Вскоре пришла Аста, невеста Эса, — высокая, стройная, бледная, с глубокими голубыми глазами и удивительно тонкой, «осиной» талией.

Может быть, талия казалась еще тоньше оттого, что яркая юбка топырилась конусом.

Аста хлопотала у бутылок с фруктовой водой и ловко нарезала бутерброды. Сегодня на ее долю выпало торговать у буфетной стойки. Обычно это делает заведующая Рабочим домом, мать Эса, старая коммунистка-подпольщица.

Собирая в свое время материалы, послужившие основой для романа «Мы вернемся, Суоми!», я много слышал о ней и теперь обрадовался возможности лично познакомиться. Но и на этот раз знакомство не состоялось: она уехала на неделю на север в Оулу, помочь сестре, у которой тяжело заболел муж.

Мать Эса, помимо того, что она заведует Рабочим домом, продает входные билеты, она же дворник и с помощью добровольцев убирает помещение, она же ведет кружки политграмоты и организует различные «мероприятия». Это единственный постоянный, как у нас бы сказали — штатный, работник Дома. Но так как у организации денег мало, то зарплаты она не берет и живет только на пенсию. Единственное, что она получила за свою работу, поглощающую все ее время, — это комната при Рабочем доме. В мезонине того же дома живет и Эса.

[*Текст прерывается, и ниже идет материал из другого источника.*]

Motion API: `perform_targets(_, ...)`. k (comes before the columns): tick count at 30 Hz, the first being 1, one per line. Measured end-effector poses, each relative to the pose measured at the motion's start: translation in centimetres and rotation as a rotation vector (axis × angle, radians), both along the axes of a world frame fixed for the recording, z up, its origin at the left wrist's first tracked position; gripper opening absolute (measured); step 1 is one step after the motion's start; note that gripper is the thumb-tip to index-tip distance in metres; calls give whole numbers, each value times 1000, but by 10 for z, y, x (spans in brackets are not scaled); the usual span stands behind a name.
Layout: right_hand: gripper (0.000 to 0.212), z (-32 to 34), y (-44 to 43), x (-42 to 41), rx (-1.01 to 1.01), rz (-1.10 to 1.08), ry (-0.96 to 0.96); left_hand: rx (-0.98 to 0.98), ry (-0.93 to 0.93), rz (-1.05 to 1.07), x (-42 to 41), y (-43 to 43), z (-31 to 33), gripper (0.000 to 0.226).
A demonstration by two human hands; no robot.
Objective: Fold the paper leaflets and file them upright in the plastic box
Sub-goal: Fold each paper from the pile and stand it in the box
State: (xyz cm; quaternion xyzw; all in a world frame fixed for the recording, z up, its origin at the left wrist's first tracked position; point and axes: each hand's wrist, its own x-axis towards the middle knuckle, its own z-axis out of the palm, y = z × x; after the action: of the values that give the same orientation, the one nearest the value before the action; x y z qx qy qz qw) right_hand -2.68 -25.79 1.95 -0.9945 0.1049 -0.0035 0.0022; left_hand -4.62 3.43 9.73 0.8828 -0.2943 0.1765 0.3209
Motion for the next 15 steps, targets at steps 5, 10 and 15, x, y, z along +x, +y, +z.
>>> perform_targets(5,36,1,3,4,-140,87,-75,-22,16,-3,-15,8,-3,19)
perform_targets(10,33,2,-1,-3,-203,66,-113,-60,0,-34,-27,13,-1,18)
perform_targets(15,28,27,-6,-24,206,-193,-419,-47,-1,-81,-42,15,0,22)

Сейчас, пока заведующая в отъезде, ее обязанности поделили между собой активисты.

Из мастерской акционерного общества «Конела» пришел отчим Эса. Он радушно усаживает нас за стол, на котором уже дымится душистое, гостеприимное кофе, сваренное Астой. Сколько должен был пережить и передумать этот невысокий, немолодой уже худощавый мужчина, с сильными, мускулистыми руками, прежде чем, уйдя от шюцкоров, примкнуть всей душой к коммунистам? Сейчас он в Вартиокюля председатель партийной организации поселка.

Мне хочется хоть немного узнать о жизни Калле — второго маляра, с которым мне здесь довелось познакомиться.

— О, он всегда попадал в такие занятные переделки и так забавно рассказывает о них, что у нас в семье его называют Швейком! — говорит Эса.

Эса — отличный переводчик, это его профессия. Но сегодня он то и дело отвлекается, выходит из комнаты узнать, пришли ли ребята из джаза, проверить радиоусилитель. И поэтому я узнал о Калле меньше, чем мне хотелось.

— Отца моего в восемнадцатом году расстреляли белые, а меня отдали на воспитание в приют. Ну, а в приюте после господа Иисуса Христа и пресвятой девы Марии сразу идут Укко Пекка и Маннергейм. Так меня и воспитали. В армию я пришел активистом-шюцкоровцем, — рассказывал Калле. — Во время зимней войны был ранен и замерзал на снегу. Очнулся от того, что носком в бок сильно пихнул полковой поп. «Отвоевался, — сказал он офицеру, — теперь он уже воин небесной рати… Пойдемте дальше!» Но другой — это был военный врач — нагнулся надо мной, посмотрел и сказал: «Ну, нет, он еще на земле с русскими повоюет!» — и велел санитарам забрать меня. В госпитале я очнулся и впервые начал думать: для чего солдату война? И кому нужна она? Ну, а ведь только стоит начать думать, так в конце концов додумаешься… И друзья додуматься помогли… А тут и вторая мировая война началась.

Беседу прервала пожилая женщина, которой мать Эса на время отсутствия доверила продавать входные билеты. Калле должен был отдать ей проштемпелеванную билетную книжку. Это дело не такое простое — ведь с каждого проданного билета надо платить большой налог.